This is problematic for so many reasons:

First, this assumes that a disabled person needs a caregiver to exist in public.

Secondly, If I had needed a caregiver, why was it seen as "good" for me to suddenly be without them?  

But I just nod and say, "Yup."  

(Because all the best comebacks come to me hours after the fact...and at this point in my life?  I'm not brave enough to say any of them out loud anyway.)

Finally, I'm in the office with the doctor.  I tell her the situation, even show her the notice.

"Where do you live?" she asks, perplexed.  (No doubt she's wondering what kind of place sends out these notices to their residents...)

I tell her.  "...It's accessible housing, for people with disabilities."

"Do you live alone?" she asks.

"No, I live with my sister," I tell her.

"Oh!  Is she disabled, too?" she wonders, thinking of my earlier statement.

"Yeah, she is..."  (Why my sister's disability status is relevant at my doctor's appointment, I have no idea...)
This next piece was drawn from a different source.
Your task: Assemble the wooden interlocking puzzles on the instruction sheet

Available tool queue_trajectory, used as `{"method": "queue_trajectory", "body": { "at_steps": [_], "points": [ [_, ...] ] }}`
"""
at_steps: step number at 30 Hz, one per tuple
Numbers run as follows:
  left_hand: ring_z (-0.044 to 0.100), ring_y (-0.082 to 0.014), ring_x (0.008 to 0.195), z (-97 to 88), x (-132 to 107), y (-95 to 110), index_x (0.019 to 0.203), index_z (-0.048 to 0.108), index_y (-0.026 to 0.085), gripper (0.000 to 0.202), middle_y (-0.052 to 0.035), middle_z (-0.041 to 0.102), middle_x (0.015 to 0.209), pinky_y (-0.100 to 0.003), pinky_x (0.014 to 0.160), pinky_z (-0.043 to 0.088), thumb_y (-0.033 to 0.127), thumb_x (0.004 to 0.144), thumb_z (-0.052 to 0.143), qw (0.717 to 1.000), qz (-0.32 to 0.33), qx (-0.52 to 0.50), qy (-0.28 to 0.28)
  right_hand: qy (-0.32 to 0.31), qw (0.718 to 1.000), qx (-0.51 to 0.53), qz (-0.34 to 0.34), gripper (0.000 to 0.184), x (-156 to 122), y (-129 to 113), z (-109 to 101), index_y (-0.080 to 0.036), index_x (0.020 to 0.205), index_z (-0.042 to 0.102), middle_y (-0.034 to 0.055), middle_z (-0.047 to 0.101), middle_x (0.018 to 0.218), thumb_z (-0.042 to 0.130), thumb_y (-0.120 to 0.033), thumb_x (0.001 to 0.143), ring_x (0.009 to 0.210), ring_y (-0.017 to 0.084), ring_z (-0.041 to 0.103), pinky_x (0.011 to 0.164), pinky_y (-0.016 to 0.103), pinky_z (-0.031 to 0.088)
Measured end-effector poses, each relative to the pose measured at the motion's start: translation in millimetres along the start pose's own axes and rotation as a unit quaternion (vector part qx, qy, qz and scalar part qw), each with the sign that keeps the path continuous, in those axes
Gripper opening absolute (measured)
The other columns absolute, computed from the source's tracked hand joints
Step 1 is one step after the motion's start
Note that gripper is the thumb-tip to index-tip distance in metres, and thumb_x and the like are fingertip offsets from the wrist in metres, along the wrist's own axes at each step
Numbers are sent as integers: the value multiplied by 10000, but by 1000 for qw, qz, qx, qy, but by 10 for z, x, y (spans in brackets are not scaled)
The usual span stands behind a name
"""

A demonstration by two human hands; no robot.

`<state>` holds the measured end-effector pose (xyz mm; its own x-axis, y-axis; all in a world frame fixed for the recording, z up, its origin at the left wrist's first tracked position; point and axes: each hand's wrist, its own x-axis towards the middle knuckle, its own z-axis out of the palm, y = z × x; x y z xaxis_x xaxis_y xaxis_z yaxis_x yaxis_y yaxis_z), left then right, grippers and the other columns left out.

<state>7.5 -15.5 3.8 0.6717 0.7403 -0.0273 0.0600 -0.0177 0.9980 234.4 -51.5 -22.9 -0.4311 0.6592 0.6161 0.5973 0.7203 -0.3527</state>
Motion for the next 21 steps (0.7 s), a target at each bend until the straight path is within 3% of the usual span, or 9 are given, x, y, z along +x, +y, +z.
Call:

"...How does that work?" she asks, not even trying to hide her confusion at the idea of two disabled people living together.  "Who helps you?"

"We help each other," I tell her.

***

There's this...weird demand out there...to consume content that involves disabled people being helped...and more than that...being helped by nondisabled people.

I know there are many people out there who would be super eager to read about the time a church friend stood behind me and helped me keep my balance for something like an hour while I (at 4'11") tried to make a basket in an outdoor basketball hoop.

I know there are people who would love to hear how a friend once walked me into our inaccessible church to use the bathroom, holding my hand the whole way.  (The fact that I had felt pressured to choose one mobility aid, and left my crutches at home, would go unacknowledged.  The fact that churches are not required to comply with the ADA would go unacknowledged.)

People love to hear how I crawled wheelbarrow-style - pulling myself with my arms - out of my grandma's inaccessible tub, my legs slamming on the ground when they cleared the edge.

(Look at how she overcame her disability!  It's so inspiring!)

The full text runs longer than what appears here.